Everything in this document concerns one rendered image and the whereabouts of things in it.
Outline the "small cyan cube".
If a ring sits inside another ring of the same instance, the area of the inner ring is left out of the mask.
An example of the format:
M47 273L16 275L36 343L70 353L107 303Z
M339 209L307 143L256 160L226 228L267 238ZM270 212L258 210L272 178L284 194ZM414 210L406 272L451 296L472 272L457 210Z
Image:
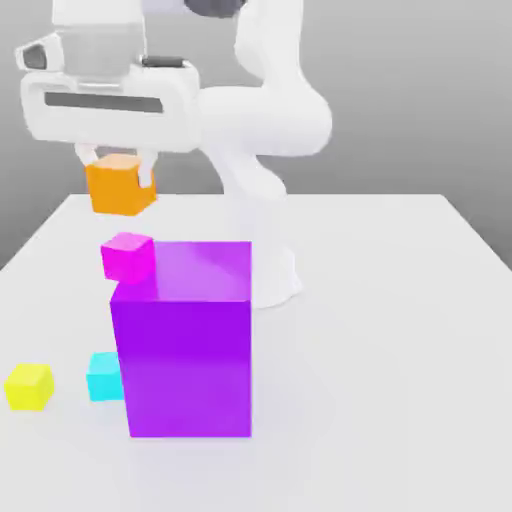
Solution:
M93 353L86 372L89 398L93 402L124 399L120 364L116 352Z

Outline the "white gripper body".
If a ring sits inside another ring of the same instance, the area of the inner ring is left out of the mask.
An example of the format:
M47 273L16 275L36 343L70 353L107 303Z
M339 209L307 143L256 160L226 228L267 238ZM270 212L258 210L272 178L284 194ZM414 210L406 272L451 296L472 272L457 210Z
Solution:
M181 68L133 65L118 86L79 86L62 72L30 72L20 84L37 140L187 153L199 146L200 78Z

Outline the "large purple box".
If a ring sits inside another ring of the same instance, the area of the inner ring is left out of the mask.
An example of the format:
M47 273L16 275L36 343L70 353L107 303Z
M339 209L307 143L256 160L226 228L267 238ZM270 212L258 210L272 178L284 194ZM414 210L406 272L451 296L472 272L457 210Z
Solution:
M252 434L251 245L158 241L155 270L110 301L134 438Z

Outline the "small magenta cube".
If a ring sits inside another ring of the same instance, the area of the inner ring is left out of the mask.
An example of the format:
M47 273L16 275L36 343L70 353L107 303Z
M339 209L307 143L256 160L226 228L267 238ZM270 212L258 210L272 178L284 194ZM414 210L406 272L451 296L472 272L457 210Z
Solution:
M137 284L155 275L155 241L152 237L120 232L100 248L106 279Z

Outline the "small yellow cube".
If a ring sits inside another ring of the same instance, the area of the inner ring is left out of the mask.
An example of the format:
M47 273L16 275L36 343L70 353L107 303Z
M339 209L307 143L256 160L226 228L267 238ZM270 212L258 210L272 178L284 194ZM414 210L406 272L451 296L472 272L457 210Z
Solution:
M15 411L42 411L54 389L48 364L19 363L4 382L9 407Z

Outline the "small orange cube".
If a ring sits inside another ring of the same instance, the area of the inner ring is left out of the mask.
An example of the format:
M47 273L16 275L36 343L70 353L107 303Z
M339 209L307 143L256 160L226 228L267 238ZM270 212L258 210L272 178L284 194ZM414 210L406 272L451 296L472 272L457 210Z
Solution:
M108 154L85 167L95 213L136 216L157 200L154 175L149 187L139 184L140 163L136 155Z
================================
## EXERCISE:
Across the entries above, find the lines with the string "small" and copy them.

## TASK RESULT:
Outline the "small cyan cube".
Outline the "small magenta cube".
Outline the "small yellow cube".
Outline the "small orange cube".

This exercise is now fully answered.